Develop a blog - Part 5: Slugs

/
/
11 months ago
/

Last article we finalised the implementation of our initial design and requirements. However, the initial requirements weren't complete. How is a reader going to identify a specific blog post? We need some kind of ID. Introducing slugs. A slug is a human readable part of the URL most often related the title of a BlogPost. The slug not only helps with SEO (Search Engine Optimization), but also makes it easier for a user to read the URL and understand where on a website (or Blog) they are.

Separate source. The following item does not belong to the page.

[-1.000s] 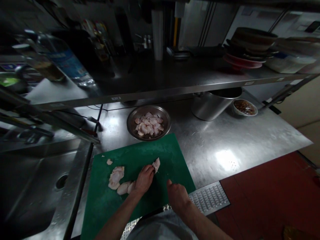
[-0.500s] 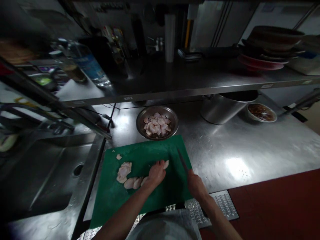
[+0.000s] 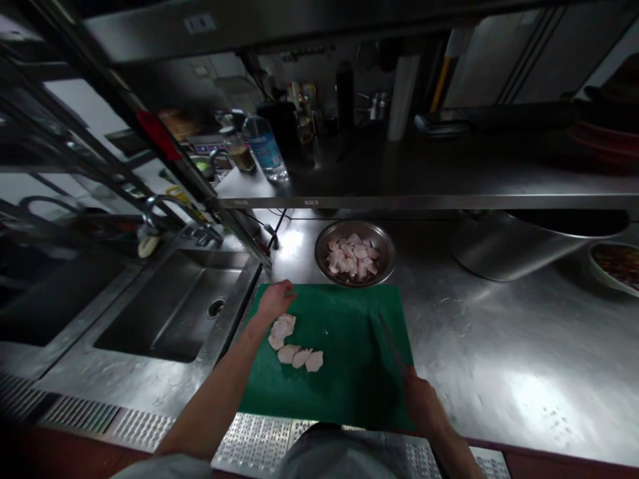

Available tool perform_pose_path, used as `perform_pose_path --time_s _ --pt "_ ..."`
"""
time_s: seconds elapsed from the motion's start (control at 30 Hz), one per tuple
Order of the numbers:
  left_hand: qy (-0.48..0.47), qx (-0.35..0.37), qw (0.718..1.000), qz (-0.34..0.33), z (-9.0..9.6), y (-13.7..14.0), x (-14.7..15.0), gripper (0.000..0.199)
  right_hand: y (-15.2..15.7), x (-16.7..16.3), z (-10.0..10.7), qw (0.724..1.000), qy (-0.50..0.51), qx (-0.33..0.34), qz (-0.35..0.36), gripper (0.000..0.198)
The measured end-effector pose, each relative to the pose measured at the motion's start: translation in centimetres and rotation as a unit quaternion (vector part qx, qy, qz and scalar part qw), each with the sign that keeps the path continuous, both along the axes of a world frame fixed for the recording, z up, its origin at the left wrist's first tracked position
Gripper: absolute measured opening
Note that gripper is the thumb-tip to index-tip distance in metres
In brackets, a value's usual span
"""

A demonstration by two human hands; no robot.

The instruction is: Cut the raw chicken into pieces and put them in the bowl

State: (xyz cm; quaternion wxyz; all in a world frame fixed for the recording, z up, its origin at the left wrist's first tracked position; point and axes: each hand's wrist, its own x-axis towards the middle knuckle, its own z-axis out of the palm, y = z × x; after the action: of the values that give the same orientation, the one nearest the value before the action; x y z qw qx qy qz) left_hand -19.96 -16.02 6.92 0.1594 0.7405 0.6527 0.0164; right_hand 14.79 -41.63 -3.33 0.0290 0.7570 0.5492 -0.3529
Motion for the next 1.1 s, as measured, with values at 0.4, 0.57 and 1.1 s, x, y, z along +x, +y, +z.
perform_pose_path --time_s 0.4,0.57,1.1 --pt "-0.139 -0.001 0.977 0.16 -6.2 -2.5 1.2 0.027 3.1 -2.6 2.5 0.998 0.034 0.027 0.048 0.042" --pt "-0.446 -0.094 0.869 0.193 -10.1 -7.3 8.8 0.02 3.3 -2.8 3.6 0.998 0.031 0.03 0.051 0.034" --pt "-0.195 0.002 0.975 -0.108 -11.3 -11.9 7.7 0.023 4.3 -5.7 4.3 0.971 -0.048 0.012 0.232 0.043"
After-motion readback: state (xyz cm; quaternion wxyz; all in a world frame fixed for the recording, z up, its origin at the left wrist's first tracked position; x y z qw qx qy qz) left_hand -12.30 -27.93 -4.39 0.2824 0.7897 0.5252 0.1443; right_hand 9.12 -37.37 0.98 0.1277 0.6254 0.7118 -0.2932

This article is part of a series. Read the other parts if you didn't read them yet:

The source code for the full series and the changes I made during this article are available on Github.

Requirements for slugs

So how do slugs work in our blog? We don't have any requirements yet, so let's define a few.

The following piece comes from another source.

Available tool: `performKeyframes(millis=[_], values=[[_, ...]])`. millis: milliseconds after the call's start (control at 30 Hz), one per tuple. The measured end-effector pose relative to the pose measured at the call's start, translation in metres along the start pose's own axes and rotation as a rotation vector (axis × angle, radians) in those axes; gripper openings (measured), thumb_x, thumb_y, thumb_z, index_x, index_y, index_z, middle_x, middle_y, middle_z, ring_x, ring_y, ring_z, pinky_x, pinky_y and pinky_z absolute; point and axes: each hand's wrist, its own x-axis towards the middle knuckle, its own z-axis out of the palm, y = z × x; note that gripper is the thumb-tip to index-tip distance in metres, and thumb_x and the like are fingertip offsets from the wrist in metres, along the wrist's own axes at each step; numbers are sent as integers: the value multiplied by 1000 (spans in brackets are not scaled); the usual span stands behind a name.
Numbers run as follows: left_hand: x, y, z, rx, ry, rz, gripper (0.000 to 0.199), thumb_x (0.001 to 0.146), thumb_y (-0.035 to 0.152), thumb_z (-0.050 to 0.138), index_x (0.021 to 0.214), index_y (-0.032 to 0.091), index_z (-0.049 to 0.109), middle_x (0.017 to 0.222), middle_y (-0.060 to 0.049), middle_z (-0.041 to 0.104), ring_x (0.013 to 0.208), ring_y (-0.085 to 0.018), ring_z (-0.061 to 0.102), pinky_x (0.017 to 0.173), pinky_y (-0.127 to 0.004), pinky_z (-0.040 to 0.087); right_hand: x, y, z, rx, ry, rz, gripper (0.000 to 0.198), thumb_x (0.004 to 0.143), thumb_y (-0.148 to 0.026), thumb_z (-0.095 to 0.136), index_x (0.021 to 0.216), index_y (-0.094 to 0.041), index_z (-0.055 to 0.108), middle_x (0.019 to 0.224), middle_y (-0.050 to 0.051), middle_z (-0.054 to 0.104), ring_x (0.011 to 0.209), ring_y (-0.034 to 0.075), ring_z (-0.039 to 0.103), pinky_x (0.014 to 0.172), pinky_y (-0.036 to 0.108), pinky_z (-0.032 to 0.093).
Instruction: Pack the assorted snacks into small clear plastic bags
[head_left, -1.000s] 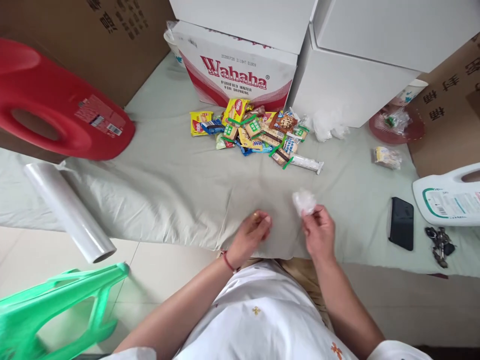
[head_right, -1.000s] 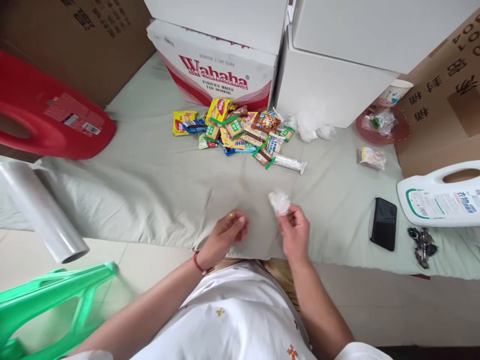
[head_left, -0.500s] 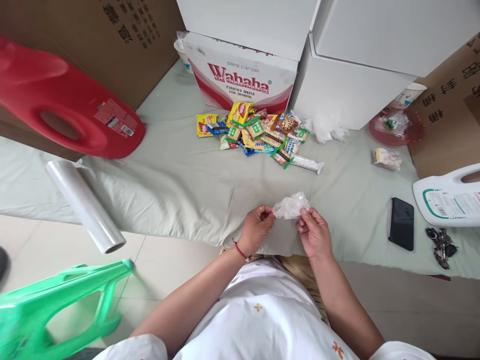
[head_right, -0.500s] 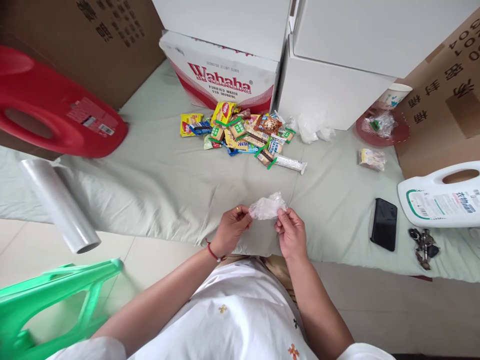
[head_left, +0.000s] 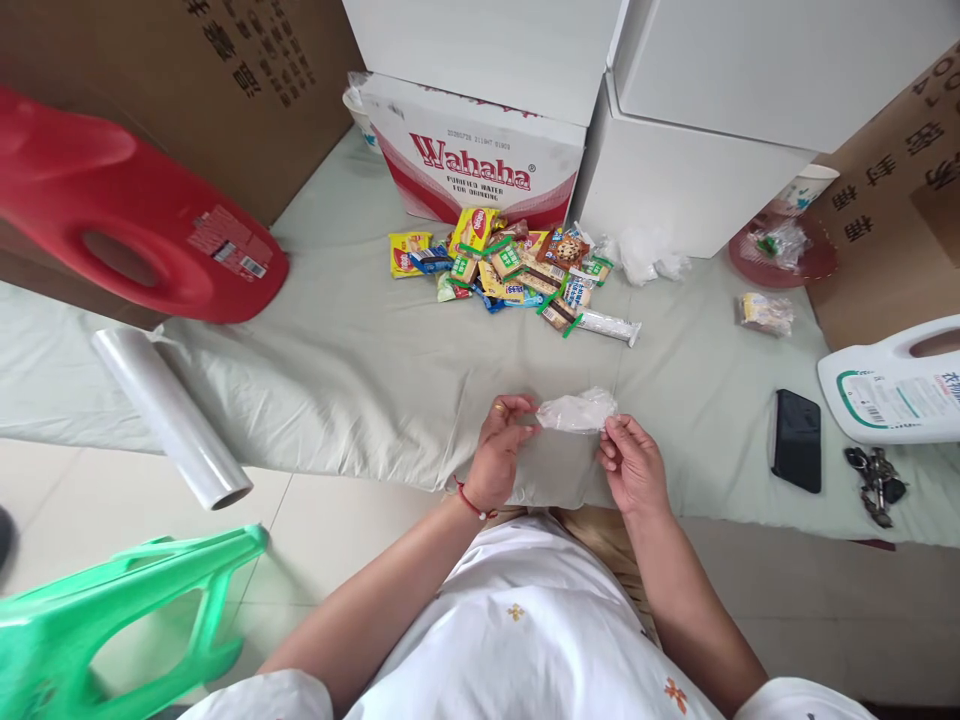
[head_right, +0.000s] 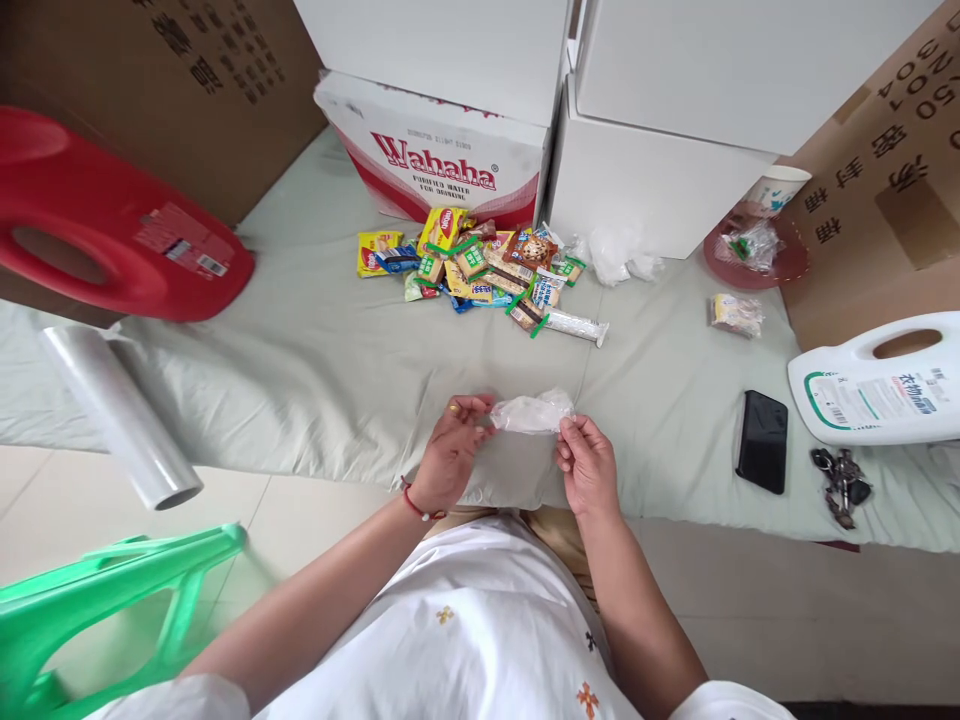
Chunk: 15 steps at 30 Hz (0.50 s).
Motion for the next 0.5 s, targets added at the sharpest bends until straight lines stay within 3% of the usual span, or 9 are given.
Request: performKeyframes(millis=[100,167,267,300,400,500], values=[[-7,9,-1,502,-82,426,48,81,38,73,124,24,57,147,-13,52,137,-29,47,110,-46,41,-3,-7,-3,-165,-80,-100,37,71,-47,90,75,-20,64,63,-6,47,54,6,36,45,18,29],[-9,12,4,791,-200,563,49,83,40,76,125,22,60,140,-14,58,132,-31,52,111,-48,40,-5,-10,-2,-253,-155,-122,37,76,-49,87,74,-21,64,60,-7,42,53,7,33,45,19,28],[-7,9,14,936,-284,515,12,96,30,61,100,21,67,97,-8,70,97,-23,64,89,-38,48,-6,-10,2,-281,-218,-136,37,78,-53,83,79,-22,64,64,-6,46,56,9,38,47,20,33],[-6,7,16,918,-276,488,13,98,26,56,93,21,67,87,-6,68,88,-21,63,83,-35,48,-7,-8,4,-279,-228,-142,37,78,-54,83,84,-23,65,69,-4,51,60,10,43,48,21,37],[-6,1,18,791,-220,451,14,97,25,57,88,21,66,85,-4,63,81,-17,60,75,-30,46,-8,-1,8,-336,-249,-140,40,73,-51,87,95,-24,67,83,-1,61,71,13,52,54,23,46],[-6,-2,16,634,-148,371,14,95,31,62,86,21,65,89,-3,60,79,-15,56,72,-27,44,-8,5,8,-384,-226,-147,34,74,-48,87,85,-22,68,76,-2,60,66,13,49,55,24,46]])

  1. A slug must be based on the name of a category and the title of a blog post
  2. A slug can only contain lowercase letters, numbers and dashes (-)
  3. A slug must be unique
  4. When trying to create an existing slug we add a sequential number to the slug to make it unique

A few examples of slugs that are valid and invalid are:

  • develop-a-blog
  • develop-a-blog-2
  • Develop_A_Blog
  • the-cost-in-$-of-a-house

We can use these examples in our first set of tests.

The Slug object

We have two possibilities to define a Slug in our code:

  1. Use a string that we provide to the BlogPost and the Category classes
  2. Create a Slug class that defines the behaviour of a Slug.

Personally I like the latest option most. It allows us to explicitly ask for a slug and make sure that it is always valid without bothering the Category and BlogPost classes with validation and definition of slugs.

The first four tests for a slug would look like this:

<?php

namespace Tests;

use PHPUnit\Framework\TestCase;
use Webdevils\Blog\Exceptions\InvalidSlug;
use Webdevils\Blog\Slug;

class SlugTest extends TestCase
{
    /** @test */public function can_create_a_new_slug()
    {
        $slug = new Slug('develop-a-blog');

        $this->assertEquals('develop-a-blog', $slug->getUrl());
    }

    /** @test */
    public function can_contain_a_number()
    {
        $slug = new Slug('develop-a-blog-2');

        $this->assertEquals('develop-a-blog-2', $slug->getUrl());
    }

    /** @test */
    public function cannot_contain_capitals_and_underscores()
    {
        $this->expectException(InvalidSlug::class);

        new Slug('Develop_A_Blog');
    }

    /** @test */public function cannot_contain_special_characters()
    {
        $this->expectException(InvalidSlug::class);

        new Slug('the-cost-in-$-of-a-house');
    }
}

Next we create the Slug class and make sure it passes the tests defined above:

<?php


namespace Webdevils\Blog;

use Webdevils\Blog\Exceptions\InvalidSlug;

class Slug
{
    private string $url;

    public function __construct(string $url)
    {
        if (!preg_match('/^[a-z0-9\-]*$/', $url)) {
            throw new InvalidSlug('Slug can only contain lower case letters, numbers and dashses (-)');
        }

        $this->url = $url;
    }


    public function getUrl() : string{
        return $this->url;
    }
}

There are a few design choices we made in the Slug class:

  1. We use a regex to verify if the slug is valid: only lowercase letters from a to z, numbers from 0 to 1 and dashes
  2. When the slug isn't valid we throw an InvalidSlug exception.
  3. We don't allow the user to change a slug after it was created.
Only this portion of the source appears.